The traditional method of inflating debt primarily affects domestic currency holders and those tied to the U.S. banking system. However, the rise of stablecoins like USDT and USDC introduces a new dimension of global distribution. These digital assets are typically backed by short-term U.S. Treasuries, meaning that every time a user in another country buys a stablecoin, they are essentially providing a loan to the U.S. government. This creates a self-reinforcing cycle where global demand for dollars increases even as the currency itself is diluted.
Stablecoins act as digital IOUs that exist on smartphones worldwide, bypassing the political baggage associated with the Federal Reserve or the Treasury. This decentralization of distribution allows the U.S. to export its inflation more efficiently than ever before.
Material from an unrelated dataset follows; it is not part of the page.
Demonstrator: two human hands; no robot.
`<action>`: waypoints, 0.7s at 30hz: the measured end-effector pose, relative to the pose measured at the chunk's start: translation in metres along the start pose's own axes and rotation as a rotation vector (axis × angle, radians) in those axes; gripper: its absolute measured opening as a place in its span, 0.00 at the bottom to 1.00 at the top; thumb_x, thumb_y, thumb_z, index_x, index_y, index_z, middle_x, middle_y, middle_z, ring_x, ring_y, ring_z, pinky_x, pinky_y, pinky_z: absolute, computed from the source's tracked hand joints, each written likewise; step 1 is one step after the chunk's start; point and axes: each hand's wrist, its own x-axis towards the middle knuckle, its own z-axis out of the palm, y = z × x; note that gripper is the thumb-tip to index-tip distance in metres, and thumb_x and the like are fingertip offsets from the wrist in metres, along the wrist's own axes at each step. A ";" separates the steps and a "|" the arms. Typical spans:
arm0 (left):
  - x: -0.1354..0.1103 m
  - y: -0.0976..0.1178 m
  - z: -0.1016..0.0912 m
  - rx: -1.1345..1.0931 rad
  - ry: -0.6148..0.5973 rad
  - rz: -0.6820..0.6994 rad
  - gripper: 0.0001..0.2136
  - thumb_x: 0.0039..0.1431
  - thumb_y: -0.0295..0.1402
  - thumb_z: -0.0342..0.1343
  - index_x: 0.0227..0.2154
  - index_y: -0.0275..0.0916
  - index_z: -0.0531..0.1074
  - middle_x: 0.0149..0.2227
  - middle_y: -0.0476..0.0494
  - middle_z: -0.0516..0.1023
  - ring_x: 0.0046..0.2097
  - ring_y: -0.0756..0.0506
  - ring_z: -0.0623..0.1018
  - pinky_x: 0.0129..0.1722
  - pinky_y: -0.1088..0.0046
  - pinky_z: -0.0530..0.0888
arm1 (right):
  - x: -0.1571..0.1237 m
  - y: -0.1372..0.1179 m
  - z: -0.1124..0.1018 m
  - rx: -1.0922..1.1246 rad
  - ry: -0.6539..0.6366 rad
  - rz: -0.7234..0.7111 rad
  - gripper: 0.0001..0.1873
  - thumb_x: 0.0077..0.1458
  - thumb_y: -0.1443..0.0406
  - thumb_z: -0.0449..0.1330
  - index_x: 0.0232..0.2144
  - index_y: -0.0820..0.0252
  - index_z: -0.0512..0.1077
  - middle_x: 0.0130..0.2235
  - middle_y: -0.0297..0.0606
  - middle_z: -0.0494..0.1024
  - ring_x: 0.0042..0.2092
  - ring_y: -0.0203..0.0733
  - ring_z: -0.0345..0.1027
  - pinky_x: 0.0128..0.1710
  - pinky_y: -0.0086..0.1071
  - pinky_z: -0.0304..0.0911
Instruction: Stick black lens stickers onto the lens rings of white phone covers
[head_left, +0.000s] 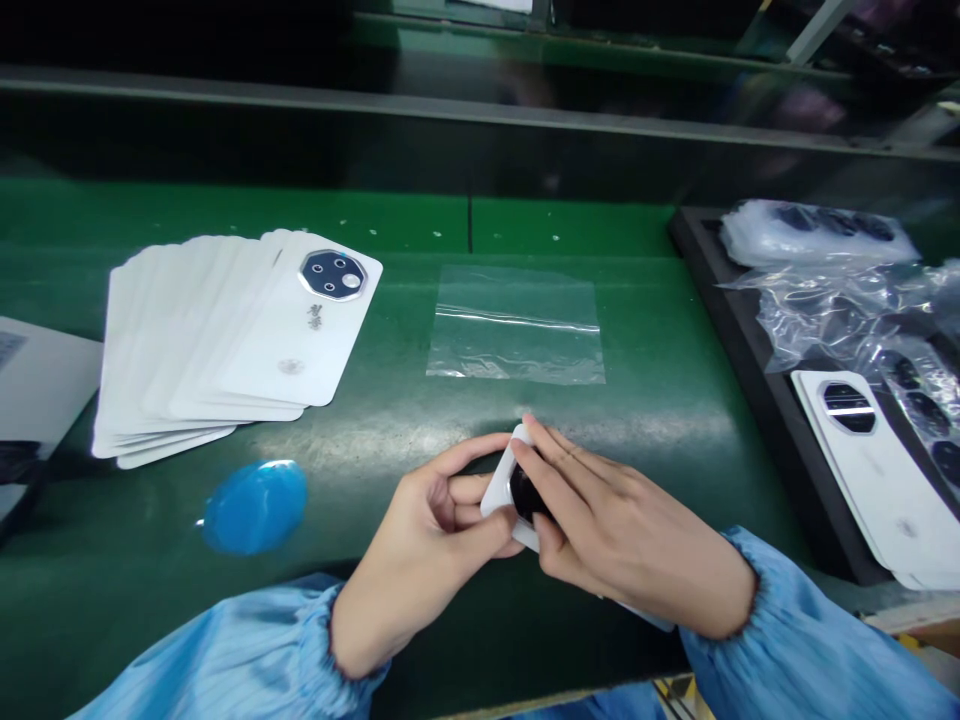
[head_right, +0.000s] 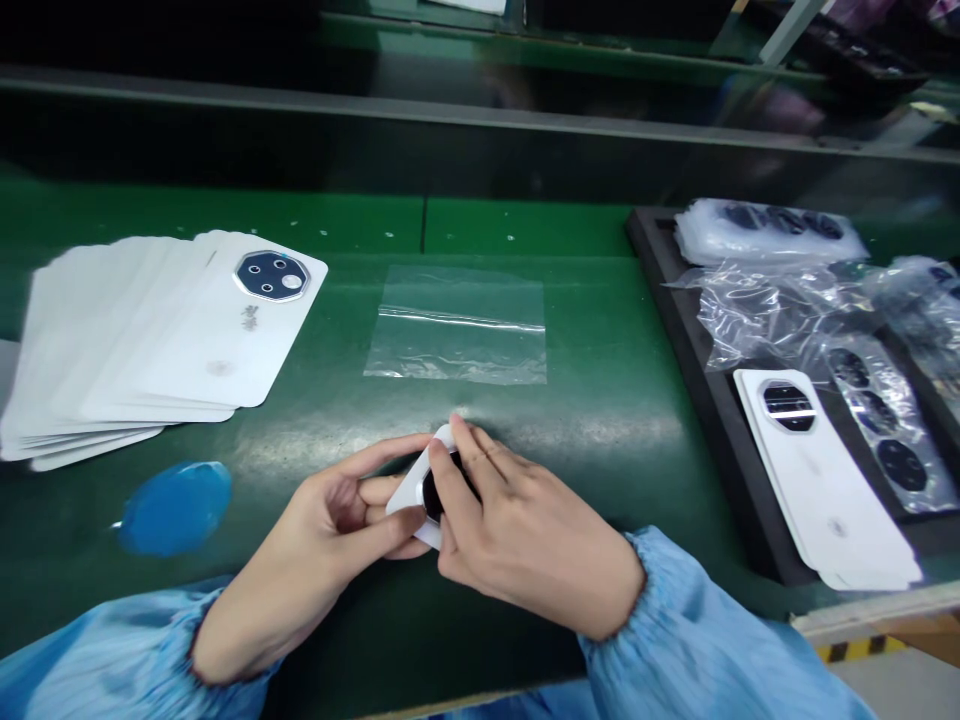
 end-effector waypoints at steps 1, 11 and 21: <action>0.000 0.000 -0.001 -0.002 0.000 -0.002 0.26 0.51 0.23 0.63 0.54 0.37 0.66 0.29 0.49 0.82 0.31 0.51 0.80 0.35 0.78 0.78 | 0.000 0.001 0.000 0.029 0.000 0.013 0.25 0.59 0.69 0.50 0.55 0.83 0.62 0.58 0.68 0.64 0.60 0.59 0.59 0.55 0.44 0.67; 0.001 0.002 0.002 -0.021 -0.002 0.010 0.26 0.50 0.24 0.64 0.53 0.35 0.66 0.27 0.50 0.81 0.28 0.52 0.80 0.34 0.79 0.78 | -0.003 0.002 -0.001 0.257 -0.012 0.115 0.24 0.63 0.66 0.50 0.58 0.75 0.57 0.61 0.63 0.61 0.64 0.53 0.53 0.58 0.46 0.63; 0.001 0.002 0.000 -0.013 -0.060 0.031 0.25 0.54 0.27 0.64 0.55 0.37 0.66 0.29 0.49 0.82 0.32 0.51 0.81 0.37 0.79 0.78 | -0.004 0.003 -0.001 0.326 0.046 0.146 0.25 0.60 0.67 0.54 0.58 0.73 0.58 0.60 0.61 0.64 0.61 0.53 0.58 0.56 0.44 0.66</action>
When the dollar loses value, every holder of a dollar-pegged stablecoin loses purchasing power, effectively paying a global tax that helps subsidize the American debt burden.
The genius of this system lies in its ability to park reserves in Treasuries, making the global adoption of stablecoins a direct support mechanism for U.S. government spending.
- 1Global users seek stability in dollar-pegged assets.
- 2Issuers like Circle or Tether purchase U.S. Treasuries to back these assets.
- 3The U.S. government gains a new, vast market for its debt.
- 4Inflationary policies devalue the debt, shared by all global stablecoin holders.
Caution: While stablecoins offer liquidity and ease of access, they also lock participants into the U.S. monetary ecosystem, exposing them to the same devaluation risks as traditional dollar holders.
This level of control is often compared to a Central Bank Digital Currency (CBDC) but without the negative branding associated with government surveillance. Under proposed legislative frameworks like the Genius Act (Lummis-Gillibrand style regulations), private entities such as banks or tech giants could become authorized issuers. This allows the state to maintain influence through regulation while private corporations handle the technological rollout and user acquisition.
Critics argue that this system relies entirely on trust—trust that the reserves are fully audited and trust that the U.S. won't change the rules. History provides reasons for skepticism, most notably the Nixon Shock of 1971, when the link between the dollar and gold was abruptly severed. This precedent of 'rug-pulling' global creditors remains a primary driver for why nations like Russia and China are aggressively accumulating physical gold rather than digital dollar proxies.
The Natural State of Deflation and the Asset Home
To understand why the government feels compelled to inflate the currency, one must recognize the natural state of the economy. As Jeff Booth famously argues, the natural order of a technologically advancing society is deflationary. Efficiency gains and productivity improvements should lead to lower prices over time. In a world with a fixed money supply, your purchasing power should naturally increase as humanity becomes better at creating goods and services.